Task goal -
From the data that follows, print exactly the lines starting at the one containing "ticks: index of" and ending at the one containing "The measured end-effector"; include both of them and nothing more.

Dataset excerpt -
# # #

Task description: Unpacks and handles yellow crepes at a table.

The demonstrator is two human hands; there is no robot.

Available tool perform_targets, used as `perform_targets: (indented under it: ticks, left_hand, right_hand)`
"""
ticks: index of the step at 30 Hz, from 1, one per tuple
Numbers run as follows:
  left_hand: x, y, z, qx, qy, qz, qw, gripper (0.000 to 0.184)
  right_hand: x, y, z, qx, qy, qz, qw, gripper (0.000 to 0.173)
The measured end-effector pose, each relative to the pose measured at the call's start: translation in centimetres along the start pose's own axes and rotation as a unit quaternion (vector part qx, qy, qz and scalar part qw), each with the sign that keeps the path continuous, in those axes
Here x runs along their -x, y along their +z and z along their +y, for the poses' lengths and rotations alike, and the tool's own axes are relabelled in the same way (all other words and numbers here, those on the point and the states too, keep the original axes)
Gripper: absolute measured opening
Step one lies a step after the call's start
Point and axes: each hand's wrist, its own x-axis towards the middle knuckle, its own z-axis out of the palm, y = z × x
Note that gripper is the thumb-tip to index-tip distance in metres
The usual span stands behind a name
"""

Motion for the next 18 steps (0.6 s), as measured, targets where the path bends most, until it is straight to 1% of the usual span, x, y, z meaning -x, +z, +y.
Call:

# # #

Answer space -
ticks: index of the step at 30 Hz, from 1, one per tuple
Numbers run as follows:
  left_hand: x, y, z, qx, qy, qz, qw, gripper (0.000 to 0.184)
  right_hand: x, y, z, qx, qy, qz, qw, gripper (0.000 to 0.173)
The measured end-effector pose, each relative to the pose measured at the call's start: translation in centimetres along the start pose's own axes and rotation as a unit quaternion (vector part qx, qy, qz and scalar part qw), each with the sign that keeps the path continuous, in those axes

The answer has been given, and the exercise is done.